“But I do not account my life of any value nor as precious to myself, if only I may finish my course and the ministry that I received from the Lord Jesus.” (Acts 20:24)
According to the New Testament, “ministry” is what all Christians do. According to Ephesians 4:11–12, pastors have the job of equipping the saints for the work of ministry. But ordinary Christians are the ones who do the ministry.
What ministry looks like is as varied as Christians are varied. It’s not an office like elder or deacon; it’s a lifestyle devoted to making much of Christ and meeting the needs of others.
It means that we “do good to everyone, and especially to those who are of the household of faith” (Galatians 6:10). Whether we are bankers or bricklayers, it means that we aim at advancing other people’s faith and holiness to the glory of God.
Fulfilling your ministry is more important than staying alive. This conviction is what makes the lives of radically devoted people so inspiring to watch. Most of them speak the way Paul did about his ministry here in Acts 20:24: “I do not account my life of any value nor as precious to myself, if only I may finish my course and the ministry that I received from the Lord Jesus.” Doing the ministry that God gives us to do is more important than life.
You may think you need to save your life in order to do your ministry. On the contrary, how you lose your life may be the capstone of your ministry. It certainly was for Jesus — only in his thirties.
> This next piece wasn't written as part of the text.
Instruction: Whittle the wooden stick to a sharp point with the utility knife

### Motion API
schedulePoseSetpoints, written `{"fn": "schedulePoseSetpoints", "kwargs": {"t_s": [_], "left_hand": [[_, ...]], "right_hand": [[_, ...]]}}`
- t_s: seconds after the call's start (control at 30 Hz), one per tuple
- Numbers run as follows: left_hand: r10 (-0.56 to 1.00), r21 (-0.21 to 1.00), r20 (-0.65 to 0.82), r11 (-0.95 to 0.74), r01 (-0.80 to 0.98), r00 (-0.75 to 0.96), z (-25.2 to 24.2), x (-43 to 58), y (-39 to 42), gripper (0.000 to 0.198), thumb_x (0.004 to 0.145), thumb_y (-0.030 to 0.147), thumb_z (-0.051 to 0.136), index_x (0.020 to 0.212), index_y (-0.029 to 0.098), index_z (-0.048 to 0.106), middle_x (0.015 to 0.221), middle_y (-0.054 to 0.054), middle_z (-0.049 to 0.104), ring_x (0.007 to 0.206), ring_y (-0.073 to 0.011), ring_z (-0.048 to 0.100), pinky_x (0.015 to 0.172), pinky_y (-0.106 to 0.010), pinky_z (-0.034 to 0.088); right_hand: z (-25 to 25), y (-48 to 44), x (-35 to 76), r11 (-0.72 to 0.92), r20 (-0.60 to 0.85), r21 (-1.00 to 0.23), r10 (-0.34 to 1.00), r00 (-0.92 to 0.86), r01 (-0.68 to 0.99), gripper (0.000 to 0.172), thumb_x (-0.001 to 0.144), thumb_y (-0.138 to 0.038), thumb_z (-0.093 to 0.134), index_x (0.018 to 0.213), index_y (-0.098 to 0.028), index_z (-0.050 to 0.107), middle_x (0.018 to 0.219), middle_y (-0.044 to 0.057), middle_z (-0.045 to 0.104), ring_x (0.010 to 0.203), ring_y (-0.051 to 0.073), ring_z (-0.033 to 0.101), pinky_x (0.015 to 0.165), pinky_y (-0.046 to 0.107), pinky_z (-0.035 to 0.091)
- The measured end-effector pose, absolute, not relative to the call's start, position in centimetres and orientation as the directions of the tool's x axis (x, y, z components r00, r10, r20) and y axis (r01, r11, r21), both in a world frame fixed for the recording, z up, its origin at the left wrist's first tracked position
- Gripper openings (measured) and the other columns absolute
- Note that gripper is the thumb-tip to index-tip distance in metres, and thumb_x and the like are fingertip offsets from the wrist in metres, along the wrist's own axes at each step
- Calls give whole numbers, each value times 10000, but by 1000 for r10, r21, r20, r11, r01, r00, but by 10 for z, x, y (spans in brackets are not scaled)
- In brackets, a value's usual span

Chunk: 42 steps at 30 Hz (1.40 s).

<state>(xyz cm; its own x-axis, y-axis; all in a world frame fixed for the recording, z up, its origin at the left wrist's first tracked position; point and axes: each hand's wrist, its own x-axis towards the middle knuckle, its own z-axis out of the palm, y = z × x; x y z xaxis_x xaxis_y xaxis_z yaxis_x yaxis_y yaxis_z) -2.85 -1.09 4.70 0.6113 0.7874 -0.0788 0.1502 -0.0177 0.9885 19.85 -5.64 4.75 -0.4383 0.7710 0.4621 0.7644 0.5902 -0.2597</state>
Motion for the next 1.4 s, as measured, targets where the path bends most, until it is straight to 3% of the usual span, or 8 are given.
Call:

We need not fret about keeping ourselves alive in order to finish our ministry. God alone knows the appointed time of our service. He will decide when our death is not an interruption of our ministry, but the last act of our ministry.
Henry Martyn was right when he said, “If [God] has work for me to do, I cannot die.” In other words, I am immortal until my work is done. Therefore, ministry is more important than life.